Les pathologies du football chez l’enfant
Pathologies présentes chez l’adulte mais de forme différente chez l’enfant :
Les os des enfants présentent des zones de faiblesse (le cartilage de conjugaison qui permet la croissance de l’os) et des zones de force (le périoste qui enveloppe l’os). Ainsi les fractures des os se déplacent moins chez l’enfant (les fractures se présentent notamment sous la forme de fractures en motte de beurre). Par ailleurs, il existe un risque de séquelles importantes si la fracture atteint le cartilage de conjugaison.
Le rachis de l’enfant est une zone fragile susceptible de présenter diverses pathologies : spondylolyse (fracture de fatigue de l’isthme vertébral, apparaissant au niveau lombaire et se manifestant par des douleurs lombaires), spondylolisthésis (glissement d’un corps vertébral sur l’autre consécutif à une spondylolyse) et maladie de Scheuermann (correspondant à une ostéochondrose des plateaux vertébraux, se manifestant par des douleurs rachidiennes hautes avec apparition d’une cyphose).
L’enfant fait très peu d’accidents musculaires (claquage, déchirure, élongation…) excepté par choc direct.
L’enfant fait peu d’entorses graves (ruptures du ligament) car l’enfant est naturellement plus laxe. Il y a donc peu de risque d’entorses graves de la cheville et d’entorses des ligaments croisés du genou.

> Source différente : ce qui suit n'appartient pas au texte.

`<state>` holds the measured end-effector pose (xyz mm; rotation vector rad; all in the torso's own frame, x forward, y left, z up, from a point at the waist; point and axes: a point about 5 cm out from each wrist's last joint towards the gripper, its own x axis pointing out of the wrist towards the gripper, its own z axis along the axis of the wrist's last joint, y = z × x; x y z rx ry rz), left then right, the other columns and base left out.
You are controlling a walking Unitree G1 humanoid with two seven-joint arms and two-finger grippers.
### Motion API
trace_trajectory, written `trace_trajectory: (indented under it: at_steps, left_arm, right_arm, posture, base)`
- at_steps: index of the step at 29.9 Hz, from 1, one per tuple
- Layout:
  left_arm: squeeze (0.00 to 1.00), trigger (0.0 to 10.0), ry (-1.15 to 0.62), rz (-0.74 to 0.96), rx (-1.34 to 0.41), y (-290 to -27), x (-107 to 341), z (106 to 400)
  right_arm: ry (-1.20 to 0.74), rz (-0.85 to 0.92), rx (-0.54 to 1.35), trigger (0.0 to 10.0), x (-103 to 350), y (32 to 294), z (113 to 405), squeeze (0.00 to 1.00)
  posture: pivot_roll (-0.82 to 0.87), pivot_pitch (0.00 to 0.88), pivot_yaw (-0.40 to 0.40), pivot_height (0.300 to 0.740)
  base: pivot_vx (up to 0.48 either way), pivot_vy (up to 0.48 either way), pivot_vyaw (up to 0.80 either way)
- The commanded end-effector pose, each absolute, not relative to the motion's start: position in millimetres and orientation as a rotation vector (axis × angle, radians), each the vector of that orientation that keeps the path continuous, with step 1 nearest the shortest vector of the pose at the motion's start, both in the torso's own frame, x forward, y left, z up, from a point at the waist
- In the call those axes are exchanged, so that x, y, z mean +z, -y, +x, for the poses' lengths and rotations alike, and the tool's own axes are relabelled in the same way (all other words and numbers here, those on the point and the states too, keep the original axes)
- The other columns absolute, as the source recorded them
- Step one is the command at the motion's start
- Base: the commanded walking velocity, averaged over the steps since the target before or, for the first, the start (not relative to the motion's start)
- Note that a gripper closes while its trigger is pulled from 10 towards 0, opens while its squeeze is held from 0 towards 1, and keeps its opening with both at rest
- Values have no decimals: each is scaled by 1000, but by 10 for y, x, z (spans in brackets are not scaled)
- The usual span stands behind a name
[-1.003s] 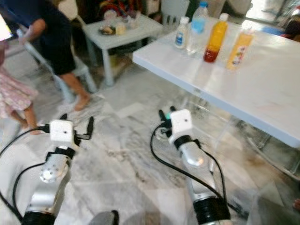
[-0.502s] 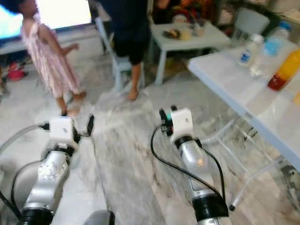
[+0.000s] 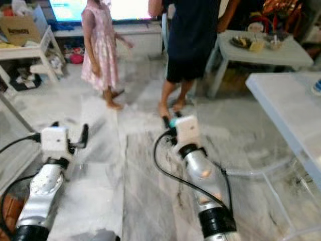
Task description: Restocking fridge
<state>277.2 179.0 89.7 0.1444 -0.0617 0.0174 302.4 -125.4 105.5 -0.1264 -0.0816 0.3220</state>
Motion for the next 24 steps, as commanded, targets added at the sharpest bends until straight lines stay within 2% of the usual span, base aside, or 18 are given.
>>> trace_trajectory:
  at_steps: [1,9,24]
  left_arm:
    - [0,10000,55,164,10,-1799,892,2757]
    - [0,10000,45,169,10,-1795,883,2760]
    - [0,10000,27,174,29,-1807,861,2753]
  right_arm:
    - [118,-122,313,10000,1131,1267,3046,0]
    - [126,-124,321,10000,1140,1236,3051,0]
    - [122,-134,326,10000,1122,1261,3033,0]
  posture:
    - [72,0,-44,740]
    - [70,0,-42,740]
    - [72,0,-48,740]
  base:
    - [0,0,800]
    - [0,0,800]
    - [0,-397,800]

Les tendons de l’enfant étant solides, les tendinites sont très rares mais il existe un risque d’arrachement osseux (bassin par exemple).
Comment diminuer le risque de pathologies chez l’enfant ?
L’enfant doit avoir un entrainement progressif adapté à son âge, à sa morphologie, à son niveau en évitant les charges d’entrainement trop importantes. L’entrainement du jeune footballeur n’est pas celui d’un adulte.
L’encadrement du jeune footballeur doit être compétent et raisonnable : la santé et l’épanouissement de l’enfant sont les objectifs principaux. Le football est un sport et doit rester un jeu pour l’enfant. Tout stress ou pression inutile peut être néfaste.
Une douleur est un signe d’alarme devant facilement motiver une consultation médicale. L’enfant footballeur reste un enfant et ne doit être confondu avec un adulte miniature aussi bien dans le mode d’entrainement que dans la prise en charge des douleurs. Un suivi régulier est justifié afin de dépister d’éventuelles pathologies, surtout en cas de pratique intensive. Les facteurs de risque doivent être corrigés : défaut technique, entrainement excessif, surpoids, anomalies morphologiques…
Le football doit rester un jeu, une activité sportive ludique. Les excès doivent être évités afin de préserver la santé. Toute activité sportive intense (nombre d’heures, qualité de l’entrainement) doit être encadrée par des personnes formées et compétentes. L’enfant doit rester acteur et décisionnaire principal de son activité sportive.